1. Design for Failure

Fail and recover at multiple levels.

Let's look at failure from a system perspective.

Single Node.js Worker

Never ignore errors.

Have a strong bias for killing the worker.

  • Handle: uncaughtException, Domains
  • Listen: foo.on("error")

Multiple Node.js Workers

Use cluster or recluster to multiplex CPUs and isolate errors.

  • Workers: die early on errors
  • Master: monitor and kill workers

Multiple Node.js Workers

/*global process:false */
var recluster = require("recluster");
var cluster = recluster("./server.js");
cluster.run();

// Hot reload: kill -s SIGUSR2 CLUSTER_PID
process.on("SIGUSR2", function() {
  console.log("Got SIGUSR2, reloading cluster...");
  cluster.reload();
});

Server

  • Use monit or alternatives
  • Restart the Node.js master

Service

  • Load-balancers
  • Heartbeat / ping monitors
  • Availability zones, etc.

Make it Hot

Everything up to this point should have hot failover.

Datacenter

Hot failover across datacenters?

  • Typically very costly
  • But, the real deal if you're serious

Disaster Recovery

  • "Business Continuity"
  • Don't let a technological problem end your business
  • Have a worst case, "lose some data" recovery plan

2. Avoid Failures

Get out of the business of failover when you don't have to do it yourself.

Resources to Not Support

Don't rely on system / service resources you don't need to.

  • Disk: NAS, disks, SSDs.
  • Datastores: DB, cloud services.
  • ... Load Balancers, DNS, etc.

How To Avoid

  • Use SAAS wherever possible! (DB, LBs, storage).
  • Or PAAS for some Node.js apps.
  • Design Stateless, fungible servers (no disk risks).

3. Isolate Failures

Isolate failures you can't avoid.

Resources to Support

Look to resources you must depend on:

  • CPU/Load: Run out of this and it's over.
  • HTTP: Each different host you hit.
  • Datastores: Connections?

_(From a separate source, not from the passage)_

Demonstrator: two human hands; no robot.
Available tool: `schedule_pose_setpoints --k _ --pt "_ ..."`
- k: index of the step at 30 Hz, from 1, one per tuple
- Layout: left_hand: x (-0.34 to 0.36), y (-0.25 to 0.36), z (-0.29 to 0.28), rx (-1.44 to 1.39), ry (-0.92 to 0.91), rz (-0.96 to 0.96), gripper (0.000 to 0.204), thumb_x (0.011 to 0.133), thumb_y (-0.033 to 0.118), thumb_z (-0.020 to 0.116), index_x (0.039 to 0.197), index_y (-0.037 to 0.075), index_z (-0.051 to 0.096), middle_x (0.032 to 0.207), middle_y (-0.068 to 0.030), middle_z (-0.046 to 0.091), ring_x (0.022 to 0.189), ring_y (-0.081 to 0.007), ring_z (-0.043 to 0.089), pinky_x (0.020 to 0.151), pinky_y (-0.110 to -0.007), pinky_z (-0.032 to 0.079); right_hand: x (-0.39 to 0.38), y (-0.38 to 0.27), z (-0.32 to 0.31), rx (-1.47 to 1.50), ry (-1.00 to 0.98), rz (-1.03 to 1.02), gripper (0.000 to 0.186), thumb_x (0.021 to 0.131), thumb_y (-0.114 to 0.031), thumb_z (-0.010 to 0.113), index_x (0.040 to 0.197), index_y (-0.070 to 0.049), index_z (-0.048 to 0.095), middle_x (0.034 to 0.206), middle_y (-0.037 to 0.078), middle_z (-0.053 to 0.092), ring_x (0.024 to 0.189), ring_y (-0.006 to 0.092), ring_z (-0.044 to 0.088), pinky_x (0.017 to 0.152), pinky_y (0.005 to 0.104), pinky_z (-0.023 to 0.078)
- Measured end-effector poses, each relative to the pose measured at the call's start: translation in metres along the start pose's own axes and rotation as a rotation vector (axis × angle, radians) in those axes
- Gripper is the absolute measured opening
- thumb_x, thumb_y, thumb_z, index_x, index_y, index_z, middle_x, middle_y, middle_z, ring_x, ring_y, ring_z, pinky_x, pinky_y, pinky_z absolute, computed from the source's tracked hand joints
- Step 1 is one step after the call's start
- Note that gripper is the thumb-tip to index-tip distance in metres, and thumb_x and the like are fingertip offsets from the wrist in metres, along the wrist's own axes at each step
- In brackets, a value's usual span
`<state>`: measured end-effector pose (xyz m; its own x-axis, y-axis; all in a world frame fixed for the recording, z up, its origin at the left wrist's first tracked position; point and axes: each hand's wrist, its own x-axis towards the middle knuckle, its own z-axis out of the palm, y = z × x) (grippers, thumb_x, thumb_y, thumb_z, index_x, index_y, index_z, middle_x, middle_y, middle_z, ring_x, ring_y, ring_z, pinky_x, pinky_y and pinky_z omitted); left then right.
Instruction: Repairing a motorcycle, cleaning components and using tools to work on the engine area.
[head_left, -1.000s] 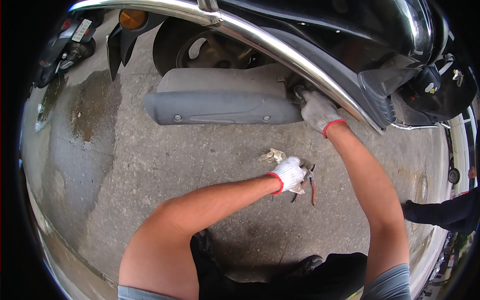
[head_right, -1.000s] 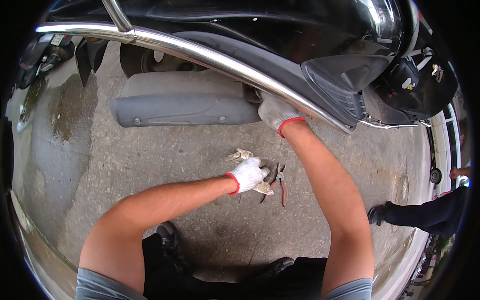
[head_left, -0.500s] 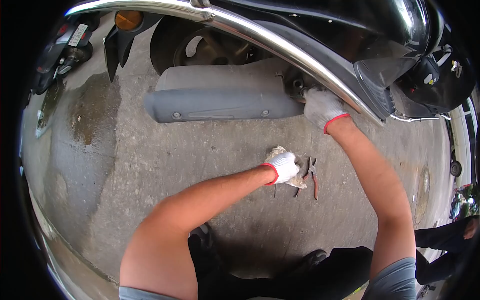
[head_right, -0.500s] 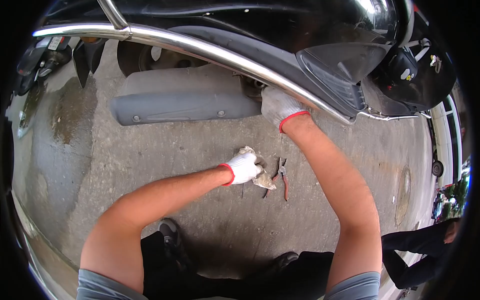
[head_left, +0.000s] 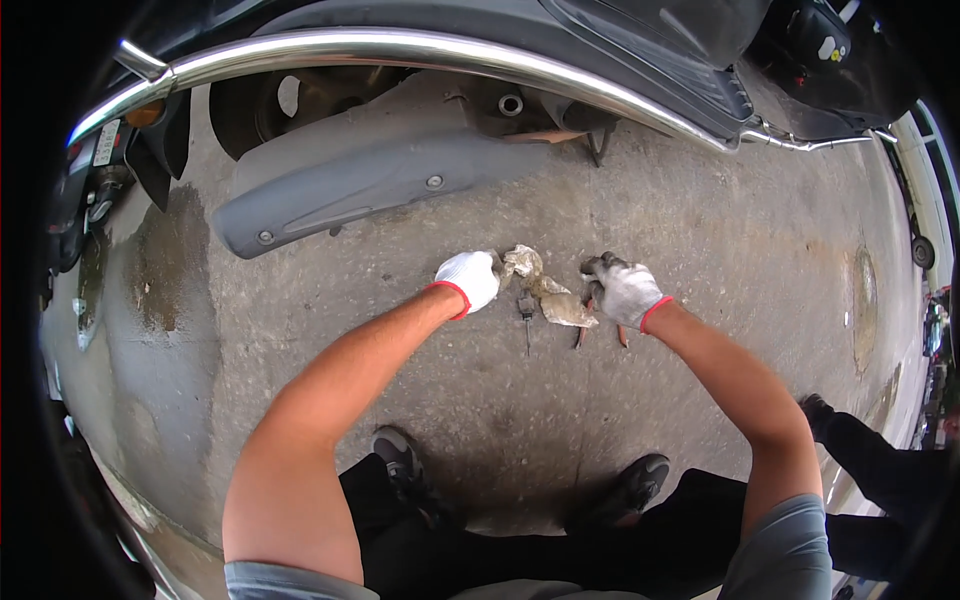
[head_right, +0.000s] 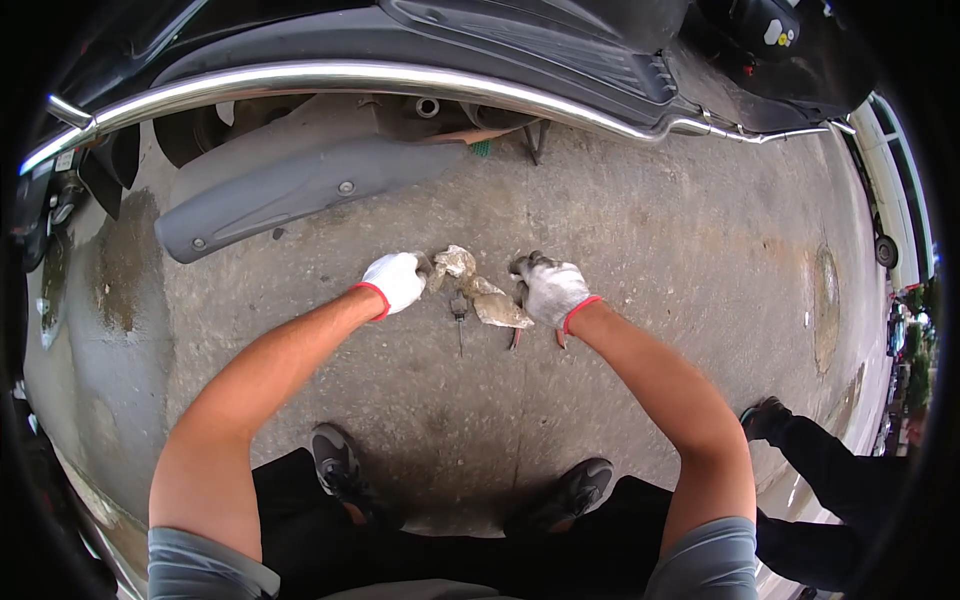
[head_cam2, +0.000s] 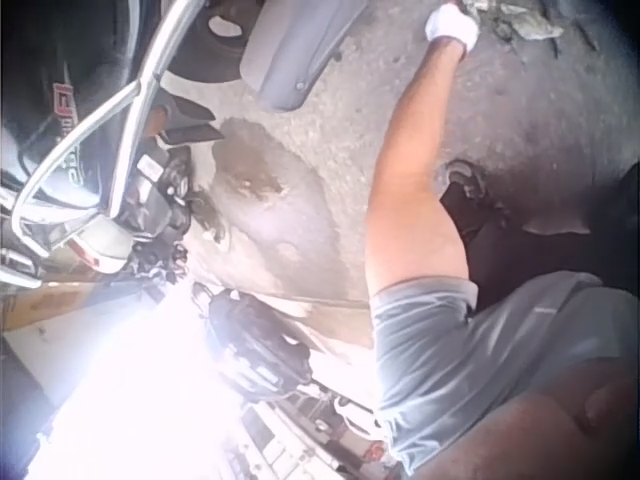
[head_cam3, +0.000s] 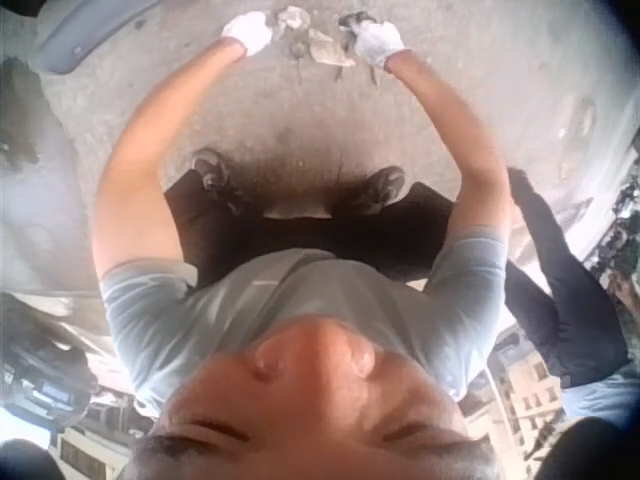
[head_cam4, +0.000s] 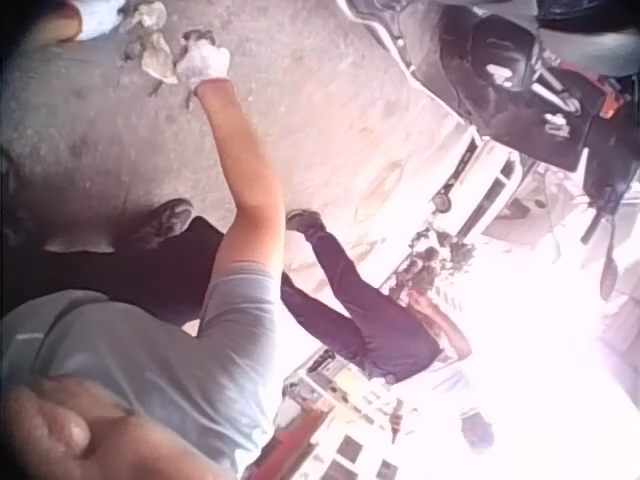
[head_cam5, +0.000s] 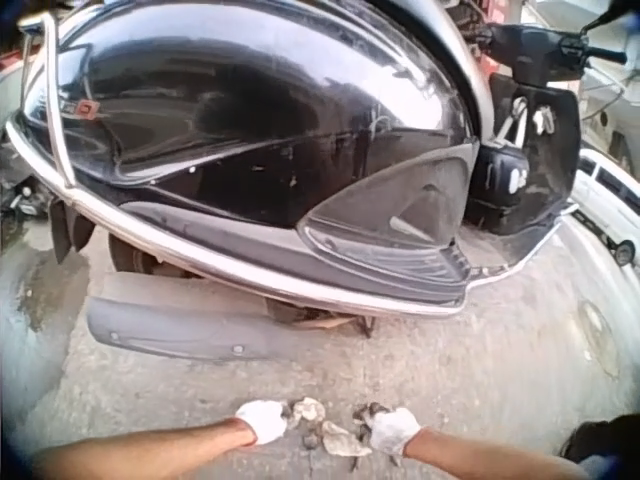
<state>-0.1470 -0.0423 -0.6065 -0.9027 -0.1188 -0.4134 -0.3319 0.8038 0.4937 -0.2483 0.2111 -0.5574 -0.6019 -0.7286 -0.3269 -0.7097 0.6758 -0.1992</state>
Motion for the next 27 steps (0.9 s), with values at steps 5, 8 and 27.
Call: schedule_pose_setpoints --k 5,8,27 --pt "0.002 0.016 0.007 0.146 0.046 0.062 0.029 0.084 0.021 0.052 0.106 0.008 0.064 0.098 -0.0176 0.067 0.095 -0.0361 0.062 0.085 -0.044 0.048 0.004 -0.025 0.045 -0.115 -0.027 -0.058 0.041 0.084 -0.019 0.055 0.122 -0.004 0.056 0.117 0.023 0.058 0.104 0.0348 0.062 0.082 0.0423 0.052" --pt "-0.003 0.027 0.017 0.187 0.066 0.285 0.031 0.084 0.019 0.053 0.112 0.009 0.062 0.115 -0.0186 0.060 0.104 -0.0365 0.059 0.089 -0.043 0.048 0.011 -0.021 0.064 -0.209 -0.169 0.014 0.036 0.081 -0.012 0.053 0.116 -0.006 0.060 0.109 0.020 0.063 0.098 0.0307 0.065 0.079 0.0395 0.054" --pt "0.004 0.057 0.045 0.322 -0.166 0.379 0.031 0.081 0.029 0.060 0.102 0.007 0.063 0.090 -0.0194 0.065 0.085 -0.0375 0.064 0.074 -0.045 0.052 -0.033 0.021 0.021 0.430 0.273 0.143 0.030 0.087 -0.018 0.055 0.114 -0.007 0.059 0.107 0.021 0.064 0.101 0.0381 0.061 0.087 0.0457 0.049"
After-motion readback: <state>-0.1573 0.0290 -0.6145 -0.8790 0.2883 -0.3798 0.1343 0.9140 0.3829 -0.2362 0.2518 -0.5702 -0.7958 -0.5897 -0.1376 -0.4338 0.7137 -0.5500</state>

Different Hosts?
  • ... also, memory, I/O, etc. and combinations thereof

Some Anecdotes

Node.js apps can be bad neighbors.

  • DB (auto-suggest) vs. HTTP (vendor translations)
  • DB (CRUD app) vs. CPU/Load (co-located PHP app)
  • Read vs. Write DB operations.

How To Isolate

  • Create "micro-services" that stand on their own.
  • Monitor for cross-pressure and respond. (Next section!)

4. Analyze Everything

Data drives problem discovery and action.

Log, Monitor, Mine

Scout
PagerDuty
Pingdom
Loggly
AWS Elastic MapReduce / Hadoop

Decisions, Goals

Things to look for in Node.js apps...

Identify

  • Resource pressure: CPU, I/O, memory, network
  • Performance: Throughput, latency
  • Errors/Bugs: Quantitative, qualitative

Decide

  • Scale up, scale down?
  • Separate services?

Recap

  • Design for failure
  • Avoid
  • Isolate
  • Analyze